No queriendo avergonzarse más, se alejó. David, observando la escena, había pensado que esta seductora mujer podría finalmente llamar la atención de Roma, pero había sido rechazada en menos de un minuto. ¿A cuántas mujeres había rechazado Roma a estas alturas?
Mirando al hombre aparentemente desinteresado que tenía delante, David se burló: «¿Qué, tu mujer es tan estricta? ¿Realmente vas en serio con este matrimonio?».
Roma pensó en que su mujer nunca le había manejado, nunca se había inmiscuido en sus asuntos y nunca se había acercado a él como lo hacían estas ansiosas mujeres. Pero no dijo nada, simplemente levantó la mano y se señaló el dedo anular.
«Vaya, me encantaría conocer a tu mujer algún día. Debe de ser increíblemente guapa para tenerte envuelto alrededor de su dedo». La hija mayor de los Levine nunca había aparecido en público en actos sociales, y pocos sabían mucho de ella. David sólo había visto una foto suya tomada por un paparazzi en un bar; aunque la luz era tenue, su pelo ondulado y su rostro delicado daban a entender que era una belleza.
Roma guardó silencio.
«Muy bien, creo que es suficiente por hoy.» Habían pasado 45 minutos desde su llegada. Roma se ajustó la camisa y se preparó para salir.
«¡Vamos, la fiesta acaba de empezar!»
«Sabes que no me gustan los ambientes ruidosos». Además, no había ningún asunto que discutir hoy; estaba aquí para ser cortés, y eso se había logrado.

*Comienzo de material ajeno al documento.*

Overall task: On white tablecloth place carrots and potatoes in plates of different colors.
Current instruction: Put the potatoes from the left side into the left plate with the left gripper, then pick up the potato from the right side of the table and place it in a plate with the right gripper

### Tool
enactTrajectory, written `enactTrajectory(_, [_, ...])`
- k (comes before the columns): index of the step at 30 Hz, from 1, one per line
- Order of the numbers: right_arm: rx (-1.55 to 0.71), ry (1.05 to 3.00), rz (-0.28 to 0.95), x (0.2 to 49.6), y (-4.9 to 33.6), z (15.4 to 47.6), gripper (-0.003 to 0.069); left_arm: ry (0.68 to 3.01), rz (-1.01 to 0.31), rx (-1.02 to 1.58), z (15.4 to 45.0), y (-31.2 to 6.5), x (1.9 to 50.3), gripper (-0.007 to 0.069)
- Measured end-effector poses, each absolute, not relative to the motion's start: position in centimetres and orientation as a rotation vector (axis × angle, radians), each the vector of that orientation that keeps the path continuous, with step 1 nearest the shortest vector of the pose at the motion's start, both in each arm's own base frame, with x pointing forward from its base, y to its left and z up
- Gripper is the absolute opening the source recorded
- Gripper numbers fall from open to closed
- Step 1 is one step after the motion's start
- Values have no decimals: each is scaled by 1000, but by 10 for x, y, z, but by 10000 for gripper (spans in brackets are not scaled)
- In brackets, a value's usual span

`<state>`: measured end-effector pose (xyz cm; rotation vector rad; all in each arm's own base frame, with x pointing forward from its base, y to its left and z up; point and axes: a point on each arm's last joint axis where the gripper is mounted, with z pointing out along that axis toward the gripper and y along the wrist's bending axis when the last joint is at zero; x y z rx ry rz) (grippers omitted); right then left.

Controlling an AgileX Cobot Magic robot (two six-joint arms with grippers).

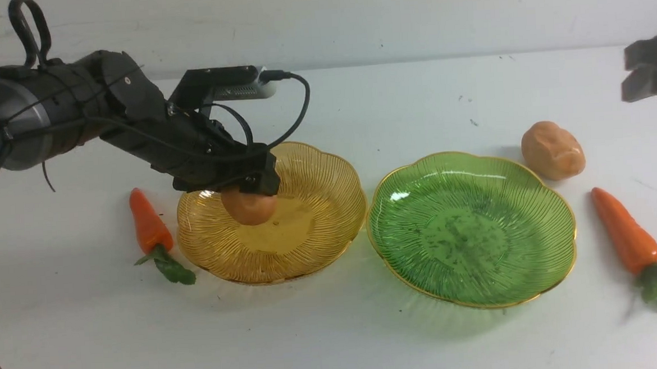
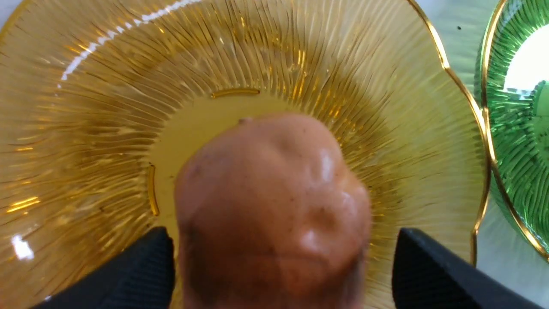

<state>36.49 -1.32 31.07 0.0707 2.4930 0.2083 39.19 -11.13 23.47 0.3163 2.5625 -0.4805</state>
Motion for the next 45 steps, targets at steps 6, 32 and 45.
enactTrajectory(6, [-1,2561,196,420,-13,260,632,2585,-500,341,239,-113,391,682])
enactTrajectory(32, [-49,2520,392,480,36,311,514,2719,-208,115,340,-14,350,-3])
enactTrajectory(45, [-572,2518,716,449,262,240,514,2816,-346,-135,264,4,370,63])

David, decidido a mantenerlo allí, hizo una señal al camarero. Un momento después, el camarero trajo una bebida de color ámbar intenso. «Bebe esto y te dejaré marchar».
Roma no estaba segura de lo que David tramaba, pero pensando en Sofía, que le esperaba en casa, no lo dudó y se bebió la copa de un trago. El rico líquido le quemó ligeramente al bajar por la garganta.
Limpió las pocas gotas que se habían derramado y puso el vaso boca abajo para mostrar que había terminado. David sonrió: «¡Buen hombre!».
«Ahora me voy». Pero tan pronto como Roma se puso de pie, sintió una oleada de mareos. No se sentía como estar borracho.
«¿Qué me has dado?», preguntó, forcejeando, dándose cuenta de que se había apresurado a beber sin pensar.
David guiñó un ojo con picardía, haciendo un gesto juguetón. «Tranquilo, no es veneno. Sólo algo extra para animar las cosas. Considéralo un regalo de boda».
Roma debería haber sabido que su travieso amigo no le dejaría escapar tan fácilmente. Presionándose las sienes con los dedos, murmuró: «¡Maldita sea, ya me ocuparé de ti más tarde!».
Intentó estabilizar su respiración y llamó al conductor para que le ayudara a llegar a casa. «Jaja, confía en mí, me lo agradecerás después», la risa de David resonó detrás de él.
Roma volvió a casa, con la cara enrojecida, claramente más ebria de lo que Sofía le había visto nunca. Su rostro se llenó de preocupación.
El chófer ayudó a Roma a sentarse en el sofá, y Sofía le aseguró que ella podía encargarse de todo a partir de ahora.
Ignoró la comida fría de la mesa y cogió una toalla caliente para limpiar la cara de Rome, pero él le cogió la mano y la detuvo. Con la poca claridad que le quedaba, Rome dijo: «No te preocupes por mí. Vuelve a tu habitación».
«¿Cómo podría no hacerlo? Te ves muy mal. Déjame llamar a un médico».